The ancient Egyptians did not watch Seinfeld; and

There are not millions of living dinosaurs in North America


Clearly, its possible to prove a negative statement. Especially when all the scientific, archaeological, linguistic, geographic and geologic evidence points one way.

reviewboy
LONG BEACH, CA

Assuming a claim is what it says it is makes it testable, and therefore falsifiable. This is the core of every TV crime show: when a witness is questioned, you assume that they have something to offer. Even a confession is put to the test, because sometimes people cover up for someone else or are looking for attention, so you start with the premise that they're on the level, but you follow up, verify the facts, interview corroborating witnesses, etc. If you dismiss a witness out of hand without talking to them, then they aren't part of the case, for or against any argument. Plots often feature a belated return to the once-dismissed witness who turns out to be key.

There are people who take the Book of Mormon's claims seriously, and the questions they ask have led to dead ends, and to new lines of inquiry. The comparative geographical theories would be utterly useless if you don't believe it's real to begin with.

Weber State Graduate
Clearfield, UT

To Bill and yarrlydarb:

"It doesn't work both ways because you can't prove a negative."

Precisely my point...you missed it entirely. By pointing out the same reasoning on the other end, it shows the flawed logic of the initial premise...both premises are equally absurd when taken to its extreme.

Unfortunately, apologists begin with the premise that BoM authenticity is an absolute and no arguments and no evidence to the end of time can ever disprove such a premise, even if the BoM is absolutely not genuine. They look for supporting evidence and casually discard any contrary or lacking evidence based upon their initial premise.

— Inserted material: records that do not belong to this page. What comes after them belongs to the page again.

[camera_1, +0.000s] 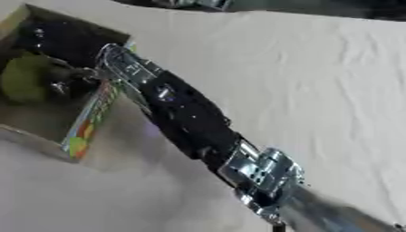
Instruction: Pick up objects on the table and place them in the box.
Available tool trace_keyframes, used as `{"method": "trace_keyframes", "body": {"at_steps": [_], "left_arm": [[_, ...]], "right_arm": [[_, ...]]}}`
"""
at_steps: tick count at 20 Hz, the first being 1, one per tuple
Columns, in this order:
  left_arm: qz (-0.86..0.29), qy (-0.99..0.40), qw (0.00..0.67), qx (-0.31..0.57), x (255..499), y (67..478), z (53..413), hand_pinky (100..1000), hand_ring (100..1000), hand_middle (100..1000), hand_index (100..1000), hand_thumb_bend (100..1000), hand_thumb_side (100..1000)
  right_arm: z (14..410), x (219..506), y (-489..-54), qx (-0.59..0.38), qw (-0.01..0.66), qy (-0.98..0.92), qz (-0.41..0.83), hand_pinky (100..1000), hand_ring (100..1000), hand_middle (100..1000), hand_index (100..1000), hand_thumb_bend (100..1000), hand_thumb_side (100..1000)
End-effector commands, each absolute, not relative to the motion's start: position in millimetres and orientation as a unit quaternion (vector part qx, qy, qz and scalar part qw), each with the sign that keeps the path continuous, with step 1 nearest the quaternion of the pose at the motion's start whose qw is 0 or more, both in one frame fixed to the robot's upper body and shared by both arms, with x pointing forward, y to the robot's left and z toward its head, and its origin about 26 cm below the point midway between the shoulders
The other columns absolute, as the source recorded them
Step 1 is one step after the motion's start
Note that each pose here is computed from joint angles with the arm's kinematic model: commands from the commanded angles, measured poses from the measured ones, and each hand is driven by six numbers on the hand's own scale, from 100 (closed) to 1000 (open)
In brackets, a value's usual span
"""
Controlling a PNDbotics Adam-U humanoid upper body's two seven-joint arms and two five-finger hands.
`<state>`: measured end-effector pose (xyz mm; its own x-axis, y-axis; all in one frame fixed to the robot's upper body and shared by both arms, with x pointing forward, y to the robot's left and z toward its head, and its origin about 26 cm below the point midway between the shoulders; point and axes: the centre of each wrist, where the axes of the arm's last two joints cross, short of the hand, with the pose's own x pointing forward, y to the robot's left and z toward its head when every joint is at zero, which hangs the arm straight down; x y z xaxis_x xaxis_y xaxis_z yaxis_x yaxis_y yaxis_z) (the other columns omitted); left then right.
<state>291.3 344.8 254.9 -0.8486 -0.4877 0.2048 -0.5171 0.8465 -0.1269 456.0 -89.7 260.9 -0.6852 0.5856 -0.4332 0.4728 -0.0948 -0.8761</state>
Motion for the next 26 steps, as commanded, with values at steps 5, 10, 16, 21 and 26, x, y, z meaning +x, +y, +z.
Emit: {"method": "trace_keyframes", "body": {"at_steps": [5,10,16,21,26], "left_arm": [[0.073,-0.959,0.067,0.265,286,346,265,507,570,545,685,100,566],[0.072,-0.959,0.068,0.266,286,347,264,507,570,545,684,100,566],[0.073,-0.957,0.072,0.272,285,349,261,507,570,546,685,100,566],[0.071,-0.955,0.075,0.279,284,351,259,507,570,545,685,100,567],[0.072,-0.95,0.08,0.294,281,356,255,506,570,546,685,100,567]], "right_arm": [[293,445,-86,-0.412,0.02,-0.683,0.603,840,913,854,930,100,188],[313,431,-88,-0.41,0.014,-0.724,0.555,842,904,819,916,100,100],[350,405,-99,-0.405,-0.014,-0.795,0.452,861,897,777,902,100,100],[370,384,-122,-0.406,-0.041,-0.823,0.395,874,898,772,906,100,100],[374,366,-170,-0.429,-0.045,-0.837,0.337,882,896,760,888,100,160]]}}
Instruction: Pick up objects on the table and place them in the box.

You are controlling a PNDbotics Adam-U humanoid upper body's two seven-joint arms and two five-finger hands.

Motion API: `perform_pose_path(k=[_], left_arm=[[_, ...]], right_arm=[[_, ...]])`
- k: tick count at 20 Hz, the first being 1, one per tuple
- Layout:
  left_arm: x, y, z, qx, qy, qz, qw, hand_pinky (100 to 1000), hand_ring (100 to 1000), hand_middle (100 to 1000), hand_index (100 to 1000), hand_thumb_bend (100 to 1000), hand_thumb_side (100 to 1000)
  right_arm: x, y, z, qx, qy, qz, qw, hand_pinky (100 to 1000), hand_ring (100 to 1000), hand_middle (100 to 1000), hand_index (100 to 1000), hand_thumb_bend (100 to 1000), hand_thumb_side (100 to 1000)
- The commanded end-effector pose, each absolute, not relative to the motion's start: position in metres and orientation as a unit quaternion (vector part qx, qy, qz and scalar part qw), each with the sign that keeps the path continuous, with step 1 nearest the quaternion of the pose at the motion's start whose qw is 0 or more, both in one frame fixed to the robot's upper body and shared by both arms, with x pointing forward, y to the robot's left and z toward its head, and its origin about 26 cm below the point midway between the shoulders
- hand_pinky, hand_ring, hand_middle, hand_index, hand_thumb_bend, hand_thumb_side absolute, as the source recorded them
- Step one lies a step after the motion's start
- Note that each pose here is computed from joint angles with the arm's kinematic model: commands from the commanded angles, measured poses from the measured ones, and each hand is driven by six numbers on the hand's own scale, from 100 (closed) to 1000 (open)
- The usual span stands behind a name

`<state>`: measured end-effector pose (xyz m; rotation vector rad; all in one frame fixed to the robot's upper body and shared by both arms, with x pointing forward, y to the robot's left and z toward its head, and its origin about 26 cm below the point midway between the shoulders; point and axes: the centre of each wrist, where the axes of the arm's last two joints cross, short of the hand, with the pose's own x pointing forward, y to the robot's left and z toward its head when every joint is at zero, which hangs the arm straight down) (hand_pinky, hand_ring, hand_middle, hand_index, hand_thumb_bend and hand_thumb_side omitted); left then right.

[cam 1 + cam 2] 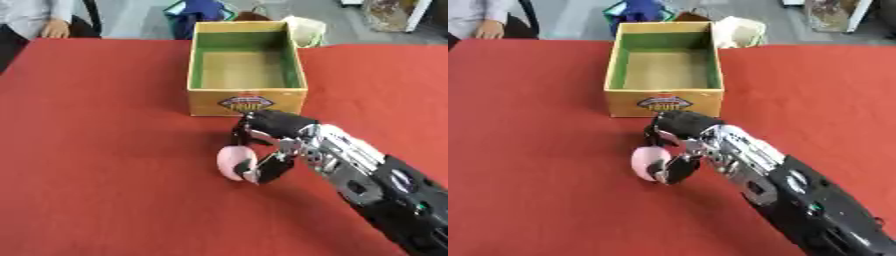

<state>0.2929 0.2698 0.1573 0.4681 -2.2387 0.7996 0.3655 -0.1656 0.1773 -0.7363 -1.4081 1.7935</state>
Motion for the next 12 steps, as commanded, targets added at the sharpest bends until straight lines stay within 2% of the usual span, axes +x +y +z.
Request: perform_pose_path(k=[1, 4, 10, 12], left_arm=[[0.292, 0.269, 0.166, 0.174, -0.874, 0.304, 0.337, 376, 322, 359, 500, 100, 469], [0.292, 0.268, 0.166, 0.174, -0.874, 0.302, 0.338, 377, 322, 359, 500, 100, 469], [0.292, 0.269, 0.166, 0.175, -0.874, 0.302, 0.340, 377, 321, 359, 500, 100, 470], [0.291, 0.269, 0.166, 0.175, -0.873, 0.302, 0.340, 377, 321, 359, 500, 100, 470]], right_arm=[[0.370, -0.166, 0.177, -0.294, -0.543, 0.700, 0.359, 590, 643, 495, 650, 100, 164], [0.370, -0.166, 0.178, -0.298, -0.563, 0.685, 0.354, 555, 614, 442, 552, 100, 100], [0.359, -0.164, 0.197, -0.300, -0.625, 0.629, 0.352, 473, 534, 323, 346, 100, 100], [0.353, -0.163, 0.208, -0.299, -0.648, 0.606, 0.351, 455, 513, 289, 312, 100, 100]])
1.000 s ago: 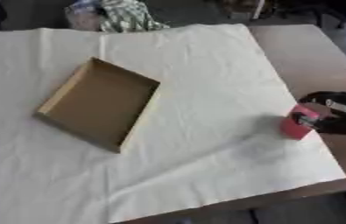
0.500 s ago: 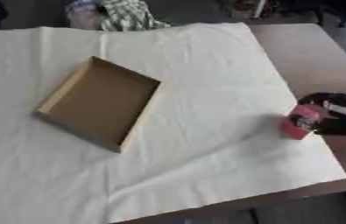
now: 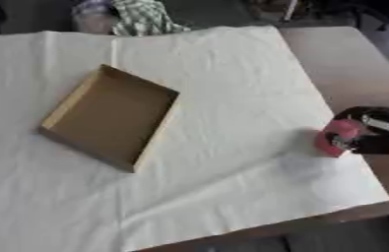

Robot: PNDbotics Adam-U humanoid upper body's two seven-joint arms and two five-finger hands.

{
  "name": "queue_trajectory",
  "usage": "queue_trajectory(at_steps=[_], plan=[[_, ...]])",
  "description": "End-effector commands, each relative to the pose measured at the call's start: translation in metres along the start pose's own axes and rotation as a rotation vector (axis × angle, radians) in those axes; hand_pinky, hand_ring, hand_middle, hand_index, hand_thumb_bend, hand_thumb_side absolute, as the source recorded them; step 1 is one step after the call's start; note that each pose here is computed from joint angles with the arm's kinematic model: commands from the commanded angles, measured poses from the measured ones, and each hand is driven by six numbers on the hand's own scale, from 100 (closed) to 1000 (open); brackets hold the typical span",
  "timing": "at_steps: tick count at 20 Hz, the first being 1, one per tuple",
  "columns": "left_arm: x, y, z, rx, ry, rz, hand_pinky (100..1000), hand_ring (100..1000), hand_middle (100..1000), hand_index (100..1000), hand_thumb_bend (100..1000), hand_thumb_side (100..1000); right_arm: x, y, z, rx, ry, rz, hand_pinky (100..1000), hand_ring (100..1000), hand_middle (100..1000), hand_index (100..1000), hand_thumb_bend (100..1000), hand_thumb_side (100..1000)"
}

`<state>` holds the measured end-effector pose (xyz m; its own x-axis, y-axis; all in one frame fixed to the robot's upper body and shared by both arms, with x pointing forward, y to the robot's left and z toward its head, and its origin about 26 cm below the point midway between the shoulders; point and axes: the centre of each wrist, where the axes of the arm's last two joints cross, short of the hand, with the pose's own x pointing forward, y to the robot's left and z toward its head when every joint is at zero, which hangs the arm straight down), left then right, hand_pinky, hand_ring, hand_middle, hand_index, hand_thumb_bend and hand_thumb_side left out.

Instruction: Pick up objects on the table and place them in the box.

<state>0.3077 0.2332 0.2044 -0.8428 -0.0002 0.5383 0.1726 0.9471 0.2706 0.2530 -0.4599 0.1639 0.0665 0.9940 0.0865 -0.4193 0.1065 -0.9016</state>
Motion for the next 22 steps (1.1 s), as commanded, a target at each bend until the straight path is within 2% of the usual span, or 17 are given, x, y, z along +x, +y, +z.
queue_trajectory(at_steps=[1, 8, 11, 22], plan=[[0.005, -0.001, -0.005, -0.013, -0.027, 0.0, 536, 705, 649, 770, 100, 693, -0.004, -0.01, 0.002, -0.025, 0.028, 0.025, 942, 1000, 983, 1000, 231, 905], [0.005, -0.001, -0.004, -0.024, -0.022, 0.001, 535, 705, 648, 768, 100, 695, -0.007, -0.012, 0.002, -0.057, 0.04, 0.01, 940, 992, 977, 1000, 191, 876], [0.005, -0.001, -0.004, -0.029, -0.019, 0.002, 535, 705, 648, 768, 100, 697, -0.009, -0.012, 0.002, -0.061, 0.049, 0.004, 941, 997, 980, 1000, 224, 908], [0.005, -0.002, -0.005, -0.036, -0.021, 0.008, 534, 705, 647, 766, 100, 698, -0.022, -0.011, -0.002, -0.023, 0.081, 0.003, 946, 1000, 990, 1000, 251, 956]])
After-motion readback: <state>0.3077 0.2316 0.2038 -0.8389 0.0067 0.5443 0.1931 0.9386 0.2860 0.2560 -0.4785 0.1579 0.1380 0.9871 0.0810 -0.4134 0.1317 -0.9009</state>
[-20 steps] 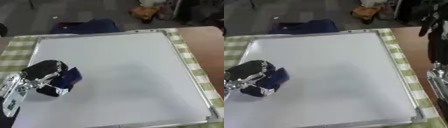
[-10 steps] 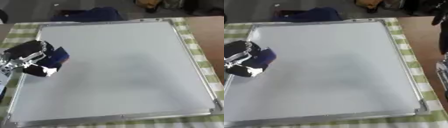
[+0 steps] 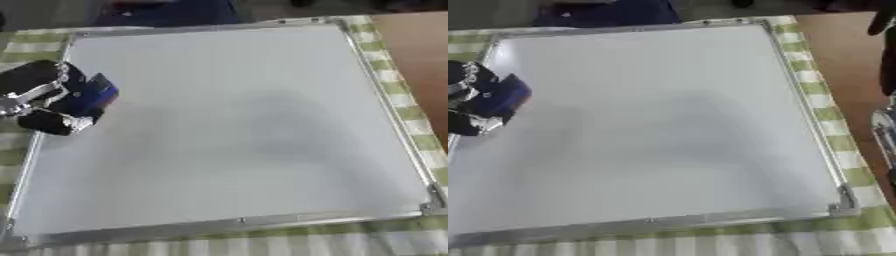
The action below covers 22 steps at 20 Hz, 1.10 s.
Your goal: Wipe the whiteboard clean with a brush.
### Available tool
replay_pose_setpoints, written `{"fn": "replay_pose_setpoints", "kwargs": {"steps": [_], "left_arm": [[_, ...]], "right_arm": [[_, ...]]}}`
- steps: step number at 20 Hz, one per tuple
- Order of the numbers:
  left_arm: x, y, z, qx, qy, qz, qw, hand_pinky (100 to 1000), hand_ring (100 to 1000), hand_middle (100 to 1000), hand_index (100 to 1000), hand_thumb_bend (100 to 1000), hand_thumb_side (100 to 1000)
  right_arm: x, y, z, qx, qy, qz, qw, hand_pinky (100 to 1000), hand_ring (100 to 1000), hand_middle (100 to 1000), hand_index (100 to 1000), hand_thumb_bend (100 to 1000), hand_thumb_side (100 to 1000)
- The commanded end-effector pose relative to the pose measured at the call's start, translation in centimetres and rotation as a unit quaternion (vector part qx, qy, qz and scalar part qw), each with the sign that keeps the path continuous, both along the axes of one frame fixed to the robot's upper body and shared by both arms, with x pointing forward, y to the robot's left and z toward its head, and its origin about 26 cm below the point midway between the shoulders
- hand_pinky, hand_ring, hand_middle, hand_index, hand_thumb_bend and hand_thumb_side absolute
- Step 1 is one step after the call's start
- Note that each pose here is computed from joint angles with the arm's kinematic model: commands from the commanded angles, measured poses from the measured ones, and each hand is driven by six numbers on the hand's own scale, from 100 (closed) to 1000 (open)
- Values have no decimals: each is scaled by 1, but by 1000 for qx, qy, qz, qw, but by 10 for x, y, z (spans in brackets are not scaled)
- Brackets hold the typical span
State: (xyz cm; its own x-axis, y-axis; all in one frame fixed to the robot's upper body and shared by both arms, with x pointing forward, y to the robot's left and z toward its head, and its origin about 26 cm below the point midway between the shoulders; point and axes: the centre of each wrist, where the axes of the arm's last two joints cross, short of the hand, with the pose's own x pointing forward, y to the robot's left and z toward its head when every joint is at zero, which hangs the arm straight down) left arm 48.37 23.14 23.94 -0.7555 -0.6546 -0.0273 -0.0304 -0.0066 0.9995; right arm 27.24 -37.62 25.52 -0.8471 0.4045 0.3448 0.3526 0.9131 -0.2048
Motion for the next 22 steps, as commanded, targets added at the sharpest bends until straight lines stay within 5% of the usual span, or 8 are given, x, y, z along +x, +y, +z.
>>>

An objective investigator will begin with an initial premise of possible truth without any preconceptions against the possibility of being wrong. Any evidence to the contrary is objectively weighed by honestly entertaining the preponderance of evidence against the initial premise, something that an apologist refuses to do.

Brahmabull
sandy, ut

Jm - once again you make claims that are in and of themselves, untrue, dishonest, etc. You make claims of mountains of evidence for the Book of Mormon, but don't give 1 reference of that material or evidence you are talking about. You never give any sources or any real information, only your very vague opinion. I like others to give their opinion, but they need to back it up with something. That is great that the Book of Mormon changed your life in a positive way. That is not the debate. Many books, truth or fiction, have changed peoples lives in a positive way - but that doesn't make them all true.

skeptic
Phoenix, AZ

The truth is that the LDS church is a very wealthy large international corporation that has the money and resourses to employ independent experts and professionals to establish if the Book of Mormon is authentic history. The LDS church has smart leadership at the top that is not going to play Russian roulette with the truth; and chance coming out on the losing end. They learned their lesson when they conceded research liberties to Fawn M.Brodie to write her book: No man knows my history. No other major qualified institution is going to research the truth of a historical Book of Mormon because they all feel it is a no brainer work of fiction. So in the meantime the best we can do is debate unqualified opionions such as Mr. Ash's (and others pro and con)and hope we learn something new and gain some insight.